InnoDB
      mutexes and
      rw-locks are typically
      reserved for short intervals. On a multi-core system, it can be
      more efficient for a thread to continuously check if it can
      acquire a mutex or rw-lock for a period of time before it sleeps.
      If the mutex or rw-lock becomes available during this period, the
      thread can continue immediately, in the same time slice. However,
      too-frequent polling of a shared object such as a mutex or rw-lock
      by multiple threads can cause “cache ping pong”,
      which results in processors invalidating portions of each
      other's cache. InnoDB minimizes this issue
      by forcing a random delay between polls to desychronize polling
      activity. The random delay is implemented as a spin-wait loop.
    
      The duration of a spin-wait loop is determined by the number of
      PAUSE instructions that occur in the loop. That number is
      generated by randomly selecting an integer ranging from 0 up to
      but not including the
      innodb_spin_wait_delay value, and
      multiplying that value by 50. For example, an integer is randomly
      selected from the following range for an
      innodb_spin_wait_delay setting of
      6:
    
{0,1,2,3,4,5}The selected integer is multiplied by 50, resulting in one of six possible PAUSE instruction values:
{0,50,100,150,200,250}
      For that set of values, 250 is the maximum number of PAUSE
      instructions that can occur in a spin-wait loop. An
      innodb_spin_wait_delay setting of
      5 results in a set of five possible values
      {0,50,100,150,200}, where 200 is the maximum
      number of PAUSE instructions, and so on. In this way, the
      innodb_spin_wait_delay setting
      controls the maximum delay between spin lock polls.
    
      The duration of the delay loop depends on the C compiler and the
      target processor. In the 100MHz Pentium era, an
      innodb_spin_wait_delay unit was
      calibrated to be equivalent to one microsecond.
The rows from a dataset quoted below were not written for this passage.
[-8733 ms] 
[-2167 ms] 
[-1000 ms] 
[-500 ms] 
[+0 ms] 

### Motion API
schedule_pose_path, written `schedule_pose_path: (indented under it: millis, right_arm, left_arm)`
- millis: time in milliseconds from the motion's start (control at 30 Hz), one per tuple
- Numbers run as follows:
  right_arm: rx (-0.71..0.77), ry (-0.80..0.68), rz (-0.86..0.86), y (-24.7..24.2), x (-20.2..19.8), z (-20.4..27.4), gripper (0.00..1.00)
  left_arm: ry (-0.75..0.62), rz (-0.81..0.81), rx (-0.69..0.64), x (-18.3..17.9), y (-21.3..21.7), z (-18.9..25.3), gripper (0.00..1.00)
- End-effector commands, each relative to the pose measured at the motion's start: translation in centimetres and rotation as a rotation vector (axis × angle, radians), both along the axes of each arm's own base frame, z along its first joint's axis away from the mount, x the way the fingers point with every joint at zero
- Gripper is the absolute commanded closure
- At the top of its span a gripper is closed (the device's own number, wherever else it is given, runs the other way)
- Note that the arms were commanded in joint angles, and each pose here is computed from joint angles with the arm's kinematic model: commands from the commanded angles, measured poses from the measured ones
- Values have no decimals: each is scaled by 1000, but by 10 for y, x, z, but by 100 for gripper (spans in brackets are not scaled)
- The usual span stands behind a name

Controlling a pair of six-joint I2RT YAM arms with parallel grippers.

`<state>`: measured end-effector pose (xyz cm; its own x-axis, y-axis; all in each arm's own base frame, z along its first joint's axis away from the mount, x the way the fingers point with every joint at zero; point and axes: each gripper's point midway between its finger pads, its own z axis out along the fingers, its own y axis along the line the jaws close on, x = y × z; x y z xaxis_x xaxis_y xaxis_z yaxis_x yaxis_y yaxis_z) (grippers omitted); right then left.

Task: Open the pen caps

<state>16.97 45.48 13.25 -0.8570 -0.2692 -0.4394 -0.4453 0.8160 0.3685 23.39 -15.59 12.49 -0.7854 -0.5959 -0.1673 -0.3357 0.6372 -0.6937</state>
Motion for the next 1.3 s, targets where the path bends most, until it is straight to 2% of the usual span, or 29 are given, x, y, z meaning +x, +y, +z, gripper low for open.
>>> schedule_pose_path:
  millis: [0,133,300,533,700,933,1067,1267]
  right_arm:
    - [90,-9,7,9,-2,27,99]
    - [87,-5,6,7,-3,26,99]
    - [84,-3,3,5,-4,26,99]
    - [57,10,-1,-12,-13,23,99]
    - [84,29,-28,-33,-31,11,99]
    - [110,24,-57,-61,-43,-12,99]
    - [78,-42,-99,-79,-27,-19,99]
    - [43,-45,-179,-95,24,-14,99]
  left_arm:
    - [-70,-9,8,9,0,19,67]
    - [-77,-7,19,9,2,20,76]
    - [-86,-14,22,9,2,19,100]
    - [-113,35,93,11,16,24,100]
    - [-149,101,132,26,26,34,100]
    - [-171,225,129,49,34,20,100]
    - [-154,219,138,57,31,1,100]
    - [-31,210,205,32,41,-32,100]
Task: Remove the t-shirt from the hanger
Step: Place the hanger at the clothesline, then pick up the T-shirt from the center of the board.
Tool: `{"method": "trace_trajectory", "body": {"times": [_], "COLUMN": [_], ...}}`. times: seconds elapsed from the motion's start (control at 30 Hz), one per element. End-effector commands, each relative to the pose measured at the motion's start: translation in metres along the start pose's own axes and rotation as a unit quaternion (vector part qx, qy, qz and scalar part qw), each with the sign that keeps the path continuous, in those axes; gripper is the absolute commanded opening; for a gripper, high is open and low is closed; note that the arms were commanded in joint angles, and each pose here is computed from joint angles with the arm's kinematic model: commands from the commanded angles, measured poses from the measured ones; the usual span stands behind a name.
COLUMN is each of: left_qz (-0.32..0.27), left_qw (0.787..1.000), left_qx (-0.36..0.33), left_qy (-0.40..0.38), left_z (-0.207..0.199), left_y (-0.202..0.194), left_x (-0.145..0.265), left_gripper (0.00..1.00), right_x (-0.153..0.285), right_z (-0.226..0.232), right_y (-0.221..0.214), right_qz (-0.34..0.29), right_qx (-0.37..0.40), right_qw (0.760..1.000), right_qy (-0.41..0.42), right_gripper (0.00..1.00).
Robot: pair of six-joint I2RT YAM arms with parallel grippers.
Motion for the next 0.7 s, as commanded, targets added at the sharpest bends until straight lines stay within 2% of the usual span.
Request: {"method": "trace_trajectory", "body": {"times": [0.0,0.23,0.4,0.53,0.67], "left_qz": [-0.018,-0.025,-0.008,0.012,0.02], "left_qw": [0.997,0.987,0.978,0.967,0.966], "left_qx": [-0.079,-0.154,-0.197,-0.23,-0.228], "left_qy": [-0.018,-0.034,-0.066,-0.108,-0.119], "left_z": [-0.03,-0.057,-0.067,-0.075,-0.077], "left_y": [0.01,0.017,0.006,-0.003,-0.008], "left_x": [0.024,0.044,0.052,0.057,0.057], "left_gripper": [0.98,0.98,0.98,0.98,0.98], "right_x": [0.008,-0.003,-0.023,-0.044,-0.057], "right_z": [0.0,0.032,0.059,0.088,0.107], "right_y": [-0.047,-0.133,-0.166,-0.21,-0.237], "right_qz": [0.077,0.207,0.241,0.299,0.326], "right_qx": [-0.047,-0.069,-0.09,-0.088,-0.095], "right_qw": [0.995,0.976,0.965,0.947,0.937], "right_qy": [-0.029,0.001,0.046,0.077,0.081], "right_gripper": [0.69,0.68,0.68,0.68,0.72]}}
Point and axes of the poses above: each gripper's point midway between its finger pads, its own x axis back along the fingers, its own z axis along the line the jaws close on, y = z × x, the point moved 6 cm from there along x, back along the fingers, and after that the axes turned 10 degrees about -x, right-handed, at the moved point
That time
      equivalence did not hold, but PAUSE instruction duration has
      remained fairly constant in terms of processor cycles relative to
      other CPU instructions on most processor architectures.
    
      On a system where all processor cores share a fast cache memory,
      you might reduce the maximum delay or disable the busy loop
      altogether by setting
      innodb_spin_wait_delay=0. On a
      system with multiple processor chips, the effect of cache
      invalidation can be more significant and you might increase the
      maximum delay.
    
      The innodb_spin_wait_delay
      variable is dynamic. It can be specified in a MySQL option file or
      modified at runtime using a
      SET GLOBAL
      statement. Runtime modification requires privileges sufficient to
      set global system variables. See
      Section 5.1.8.1, “System Variable Privileges”.